Work request >> Reproduce the data exactly.
**** Source information
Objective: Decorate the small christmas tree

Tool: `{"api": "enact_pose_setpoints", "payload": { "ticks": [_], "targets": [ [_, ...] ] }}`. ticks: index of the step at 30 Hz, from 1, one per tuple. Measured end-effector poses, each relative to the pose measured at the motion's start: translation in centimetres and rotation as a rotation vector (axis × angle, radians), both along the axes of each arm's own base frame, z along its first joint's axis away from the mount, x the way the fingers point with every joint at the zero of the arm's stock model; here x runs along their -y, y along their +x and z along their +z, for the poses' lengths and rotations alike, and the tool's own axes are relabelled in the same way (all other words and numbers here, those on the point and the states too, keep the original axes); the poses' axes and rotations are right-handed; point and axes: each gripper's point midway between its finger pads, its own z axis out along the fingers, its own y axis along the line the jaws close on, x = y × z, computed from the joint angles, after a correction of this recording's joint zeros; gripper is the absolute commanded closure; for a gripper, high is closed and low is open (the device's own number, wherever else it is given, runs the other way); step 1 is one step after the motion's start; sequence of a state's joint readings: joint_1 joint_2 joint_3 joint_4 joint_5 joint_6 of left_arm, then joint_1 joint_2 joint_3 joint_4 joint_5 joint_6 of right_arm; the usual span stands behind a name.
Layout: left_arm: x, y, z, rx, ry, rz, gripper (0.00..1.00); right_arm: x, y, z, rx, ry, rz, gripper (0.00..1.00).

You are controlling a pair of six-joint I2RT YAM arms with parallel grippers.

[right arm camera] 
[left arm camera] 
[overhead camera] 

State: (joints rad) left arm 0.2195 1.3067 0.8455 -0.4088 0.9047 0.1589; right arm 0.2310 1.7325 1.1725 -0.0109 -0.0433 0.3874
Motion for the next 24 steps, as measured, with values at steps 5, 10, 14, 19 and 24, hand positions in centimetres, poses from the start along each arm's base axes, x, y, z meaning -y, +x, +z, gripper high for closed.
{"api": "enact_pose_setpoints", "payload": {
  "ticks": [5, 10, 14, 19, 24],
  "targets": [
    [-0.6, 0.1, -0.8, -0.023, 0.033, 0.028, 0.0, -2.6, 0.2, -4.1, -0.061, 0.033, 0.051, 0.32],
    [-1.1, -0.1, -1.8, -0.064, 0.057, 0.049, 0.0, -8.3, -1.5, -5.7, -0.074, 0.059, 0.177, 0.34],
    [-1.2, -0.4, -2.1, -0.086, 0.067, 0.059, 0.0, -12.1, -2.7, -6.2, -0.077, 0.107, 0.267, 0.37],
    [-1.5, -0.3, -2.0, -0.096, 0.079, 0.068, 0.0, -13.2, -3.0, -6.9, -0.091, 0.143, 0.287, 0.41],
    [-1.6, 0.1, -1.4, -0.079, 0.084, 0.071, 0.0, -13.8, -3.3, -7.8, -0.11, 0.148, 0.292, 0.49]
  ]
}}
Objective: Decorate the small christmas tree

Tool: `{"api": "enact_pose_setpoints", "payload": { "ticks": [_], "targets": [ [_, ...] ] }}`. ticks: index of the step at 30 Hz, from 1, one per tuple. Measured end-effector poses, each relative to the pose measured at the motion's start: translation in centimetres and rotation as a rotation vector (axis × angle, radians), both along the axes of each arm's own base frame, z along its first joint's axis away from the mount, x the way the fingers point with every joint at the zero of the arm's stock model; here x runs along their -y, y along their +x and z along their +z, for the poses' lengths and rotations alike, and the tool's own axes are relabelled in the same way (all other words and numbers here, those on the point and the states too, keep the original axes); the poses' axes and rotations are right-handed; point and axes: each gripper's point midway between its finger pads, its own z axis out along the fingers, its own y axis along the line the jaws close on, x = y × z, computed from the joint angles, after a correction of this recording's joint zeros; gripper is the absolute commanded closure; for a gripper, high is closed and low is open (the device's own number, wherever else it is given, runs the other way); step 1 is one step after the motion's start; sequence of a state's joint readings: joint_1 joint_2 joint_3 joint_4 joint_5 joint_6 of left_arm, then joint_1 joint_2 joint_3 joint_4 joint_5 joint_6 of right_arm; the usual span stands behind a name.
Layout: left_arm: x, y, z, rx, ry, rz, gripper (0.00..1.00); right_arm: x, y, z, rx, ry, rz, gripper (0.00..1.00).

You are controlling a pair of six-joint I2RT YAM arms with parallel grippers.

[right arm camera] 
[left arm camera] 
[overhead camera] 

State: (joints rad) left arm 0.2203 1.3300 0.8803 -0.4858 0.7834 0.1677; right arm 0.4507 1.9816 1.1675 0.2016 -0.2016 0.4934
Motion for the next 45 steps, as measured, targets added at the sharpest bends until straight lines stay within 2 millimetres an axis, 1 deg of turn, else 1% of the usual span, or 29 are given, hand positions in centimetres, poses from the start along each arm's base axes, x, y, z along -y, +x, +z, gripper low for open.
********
Exercise response >>
Objective: Decorate the small christmas tree

Tool: `{"api": "enact_pose_setpoints", "payload": { "ticks": [_], "targets": [ [_, ...] ] }}`. ticks: index of the step at 30 Hz, from 1, one per tuple. Measured end-effector poses, each relative to the pose measured at the motion's start: translation in centimetres and rotation as a rotation vector (axis × angle, radians), both along the axes of each arm's own base frame, z along its first joint's axis away from the mount, x the way the fingers point with every joint at the zero of the arm's stock model; here x runs along their -y, y along their +x and z along their +z, for the poses' lengths and rotations alike, and the tool's own axes are relabelled in the same way (all other words and numbers here, those on the point and the states too, keep the original axes); the poses' axes and rotations are right-handed; point and axes: each gripper's point midway between its finger pads, its own z axis out along the fingers, its own y axis along the line the jaws close on, x = y × z, computed from the joint angles, after a correction of this recording's joint zeros; gripper is the absolute commanded closure; for a gripper, high is closed and low is open (the device's own number, wherever else it is given, runs the other way); step 1 is one step after the motion's start; sequence of a state's joint readings: joint_1 joint_2 joint_3 joint_4 joint_5 joint_6 of left_arm, then joint_1 joint_2 joint_3 joint_4 joint_5 joint_6 of right_arm; the usual span stands behind a name.
Layout: left_arm: x, y, z, rx, ry, rz, gripper (0.00..1.00); right_arm: x, y, z, rx, ry, rz, gripper (0.00..1.00).

You are controlling a pair of six-joint I2RT YAM arms with parallel grippers.

[right arm camera] 
[left arm camera] 
[overhead camera] 

State: (joints rad) left arm 0.2195 1.3067 0.8455 -0.4088 0.9047 0.1589; right arm 0.2310 1.7325 1.1725 -0.0109 -0.0433 0.3874
Motion for the next 24 steps, as measured, with values at steps 5, 10, 14, 19 and 24, hand positions in centimetres, poses from the start along each arm's base axes, x, y, z meaning -y, +x, +z, gripper high for closed.
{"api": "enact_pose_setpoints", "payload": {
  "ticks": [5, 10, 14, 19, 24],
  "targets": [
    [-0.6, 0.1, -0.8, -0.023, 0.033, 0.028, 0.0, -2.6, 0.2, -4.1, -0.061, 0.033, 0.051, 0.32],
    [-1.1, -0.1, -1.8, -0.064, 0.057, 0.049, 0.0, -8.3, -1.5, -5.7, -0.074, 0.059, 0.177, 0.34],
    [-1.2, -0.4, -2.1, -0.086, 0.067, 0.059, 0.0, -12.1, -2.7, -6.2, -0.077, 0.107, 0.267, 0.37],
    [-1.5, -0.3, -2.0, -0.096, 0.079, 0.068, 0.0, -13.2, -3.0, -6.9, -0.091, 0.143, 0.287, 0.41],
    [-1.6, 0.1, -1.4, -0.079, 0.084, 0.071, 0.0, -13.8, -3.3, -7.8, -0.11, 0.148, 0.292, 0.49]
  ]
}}
Objective: Decorate the small christmas tree

Tool: `{"api": "enact_pose_setpoints", "payload": { "ticks": [_], "targets": [ [_, ...] ] }}`. ticks: index of the step at 30 Hz, from 1, one per tuple. Measured end-effector poses, each relative to the pose measured at the motion's start: translation in centimetres and rotation as a rotation vector (axis × angle, radians), both along the axes of each arm's own base frame, z along its first joint's axis away from the mount, x the way the fingers point with every joint at the zero of the arm's stock model; here x runs along their -y, y along their +x and z along their +z, for the poses' lengths and rotations alike, and the tool's own axes are relabelled in the same way (all other words and numbers here, those on the point and the states too, keep the original axes); the poses' axes and rotations are right-handed; point and axes: each gripper's point midway between its finger pads, its own z axis out along the fingers, its own y axis along the line the jaws close on, x = y × z, computed from the joint angles, after a correction of this recording's joint zeros; gripper is the absolute commanded closure; for a gripper, high is closed and low is open (the device's own number, wherever else it is given, runs the other way); step 1 is one step after the motion's start; sequence of a state's joint readings: joint_1 joint_2 joint_3 joint_4 joint_5 joint_6 of left_arm, then joint_1 joint_2 joint_3 joint_4 joint_5 joint_6 of right_arm; the usual span stands behind a name.
Layout: left_arm: x, y, z, rx, ry, rz, gripper (0.00..1.00); right_arm: x, y, z, rx, ry, rz, gripper (0.00..1.00).

You are controlling a pair of six-joint I2RT YAM arms with parallel grippers.

[right arm camera] 
[left arm camera] 
[overhead camera] 

State: (joints rad) left arm 0.2203 1.3300 0.8803 -0.4858 0.7834 0.1677; right arm 0.4507 1.9816 1.1675 0.2016 -0.2016 0.4934
Motion for the next 45 steps, as measured, targets added at the sharpest bends until straight lines stay within 2 millimetres an axis, 1 deg of turn, else 1% of the usual span, or 29 are given, hand positions in centimetres, poses from the start along each arm's base axes, x, y, z along -y, +x, +z, gripper low for open.

No additional output is required.